PI3 kinase alpha and delta inhibition down-regulates NF-κB signalling and could therefore be used for ABC patients. A Phase II trial of copanlisib, a pan-PI3 kinase inhibitor with particular activity against the alpha and delta isoforms expressed in malignant B-cells, has yielded promising results. The trial included patients with relapsed/ refractory DLBCL. The objective response rate (ORR) was 25% and the response was better amongst ABCs than GCBs. The results suggest that copanlisib might be a useful bridge to other treatments.

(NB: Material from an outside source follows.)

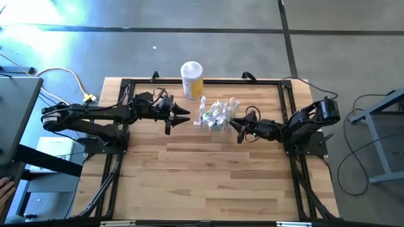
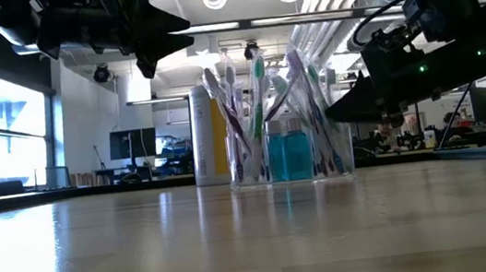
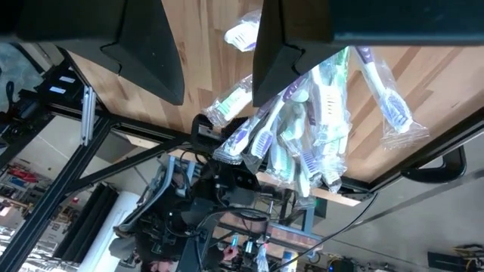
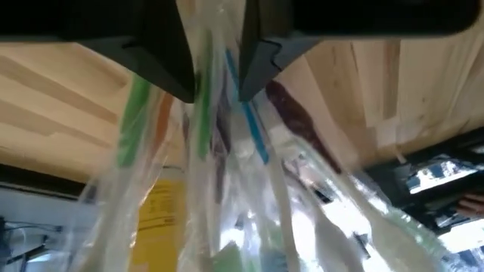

Professor Lenz concluded that:
- ABC and GCB DLBCL patients are characterised by differences in survival and the two different types are driven by different oncogenic pathways
- ABCs seem to benefit from BTK and/or PI3K alpha/delta inhibition whilst GCBs could potentially benefit from AKT inhibition
- The incorporation of novel agents into molecularly-defined subsets of DLBCLs is crucial to improve to improve the prognoses of affected patients
Based on a presentation given at the British Society of Haematology 58th Annual Scientific Meeting, Liverpool, UK.